Original Article

Electro-thermal energy yield simulations for bifacial all-perovskite tandem modules

¹ Fluxim AG, Katharina-Sulzer-Platz 2, 8400 Winterthur, Switzerland
² Fraunhofer Institute for Solar Energy Systems ISE, Heidenhofstr. 2, 79110 Freiburg, Germany
³ TNO partner of Solliance, High Tech Campus 21, Eindhoven, 5656 AE, The Netherlands
⁴ Zurich University of Applied Sciences ZHAW, Technikumstrasse 71, 8400 Winterthur, Switzerland

^* e-mail: This email address is being protected from spambots.
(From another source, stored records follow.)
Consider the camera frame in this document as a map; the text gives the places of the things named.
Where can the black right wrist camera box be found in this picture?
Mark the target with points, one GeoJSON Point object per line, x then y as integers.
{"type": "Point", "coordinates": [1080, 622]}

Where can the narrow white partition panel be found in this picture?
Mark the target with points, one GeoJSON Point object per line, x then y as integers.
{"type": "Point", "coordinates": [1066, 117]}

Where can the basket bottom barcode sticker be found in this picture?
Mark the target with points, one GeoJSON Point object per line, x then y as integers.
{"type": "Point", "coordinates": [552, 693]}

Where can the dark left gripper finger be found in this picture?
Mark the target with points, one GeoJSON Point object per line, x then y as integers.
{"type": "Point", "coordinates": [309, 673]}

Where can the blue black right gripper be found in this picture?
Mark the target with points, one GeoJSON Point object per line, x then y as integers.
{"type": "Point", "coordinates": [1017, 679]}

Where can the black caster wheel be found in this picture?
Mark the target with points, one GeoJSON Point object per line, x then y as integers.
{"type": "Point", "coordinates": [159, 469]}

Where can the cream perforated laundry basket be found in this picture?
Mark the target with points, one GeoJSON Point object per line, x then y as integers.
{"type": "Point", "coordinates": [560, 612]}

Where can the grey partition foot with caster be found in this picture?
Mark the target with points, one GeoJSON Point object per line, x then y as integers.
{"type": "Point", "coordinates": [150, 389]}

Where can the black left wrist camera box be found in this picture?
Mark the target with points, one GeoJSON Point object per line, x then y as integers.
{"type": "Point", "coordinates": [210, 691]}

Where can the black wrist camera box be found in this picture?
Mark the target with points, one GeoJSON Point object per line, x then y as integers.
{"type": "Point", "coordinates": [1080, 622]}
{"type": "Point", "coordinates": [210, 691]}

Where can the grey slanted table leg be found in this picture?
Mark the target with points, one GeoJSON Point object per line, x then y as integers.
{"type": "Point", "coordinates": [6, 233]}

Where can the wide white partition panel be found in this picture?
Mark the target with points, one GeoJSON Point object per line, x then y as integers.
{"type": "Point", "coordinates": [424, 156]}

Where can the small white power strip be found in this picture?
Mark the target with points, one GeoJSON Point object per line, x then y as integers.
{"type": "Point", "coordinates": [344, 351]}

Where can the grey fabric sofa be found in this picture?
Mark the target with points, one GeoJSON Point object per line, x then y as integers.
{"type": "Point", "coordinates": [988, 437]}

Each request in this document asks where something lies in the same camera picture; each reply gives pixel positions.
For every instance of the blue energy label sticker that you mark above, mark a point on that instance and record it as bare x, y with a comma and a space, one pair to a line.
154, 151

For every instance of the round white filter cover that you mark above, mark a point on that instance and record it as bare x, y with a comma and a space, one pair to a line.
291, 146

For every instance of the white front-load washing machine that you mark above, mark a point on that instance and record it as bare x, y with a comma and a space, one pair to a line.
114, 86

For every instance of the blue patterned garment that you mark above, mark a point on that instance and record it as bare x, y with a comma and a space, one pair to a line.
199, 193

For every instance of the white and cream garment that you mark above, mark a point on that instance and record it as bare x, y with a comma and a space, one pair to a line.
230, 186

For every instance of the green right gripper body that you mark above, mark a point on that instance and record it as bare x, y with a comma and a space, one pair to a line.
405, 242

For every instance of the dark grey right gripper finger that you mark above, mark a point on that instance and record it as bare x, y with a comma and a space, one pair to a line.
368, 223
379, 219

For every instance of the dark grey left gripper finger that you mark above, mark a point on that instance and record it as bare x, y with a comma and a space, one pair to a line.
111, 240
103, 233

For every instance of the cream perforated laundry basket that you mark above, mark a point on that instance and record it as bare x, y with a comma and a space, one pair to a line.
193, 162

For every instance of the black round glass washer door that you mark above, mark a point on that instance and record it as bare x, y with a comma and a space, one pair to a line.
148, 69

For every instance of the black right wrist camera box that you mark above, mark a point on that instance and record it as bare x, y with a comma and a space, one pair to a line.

You need JavaScript enabled to view it.

Received: 12 October 2025
Accepted: 29 January 2026
Published online: 10 March 2026

Abstract

The energy yield of bifacial all-perovskite tandem modules is quantified for a selected outdoor testing location using electro-thermal simulations on cell and module levels combined with a model providing spectral irradiance according to geographical location and time. Cell level modelling is performed using an opto-electronic drift-diffusion-Poisson simulation on the full tandem device under consideration of direct and diffuse front illumination according to the sun position and atmosphere model, and diffuse rear illumination according to the ground albedo. On module level we combine a two-dimensional finite-element large area simulation of the electrodes in an optimized layout for a 100 cm² monolithically interconnected module with the one-dimensional active area coupling law obtained from the simulated cell level characteristics. Thereby, thermal effects are considered regarding heat generation by light absorption, charge carrier transport and recombination, as well as heat transport through the stack and dissipation at the surface. To reduce the computational cost, operation conditions are binned with respect to limiting photocurrent, ambient temperature, and wind speed. After verification of the validity of the binning approach by comparison with full time-data modelling, it is used to compute the annual energy yield on cell level as a function of ground albedo and top cell band gap, confirming both, a large gain from bifaciality already at moderate albedo and the benefit from lower band gap top cells for high rear irradiation level due to large ground reflectivity. Finally, thermal effects and configuration-dependent cell-to-module losses are quantified via the evaluation of annual energy yield with the full electro-thermal module simulation, using the binned cell-level characteristics as well as the measured ambient temperature and wind speed as input. The results imply that an accurate assessment of upscaling losses is more critical for a reliable quantification of energy yield than consideration of the full temperature dependence.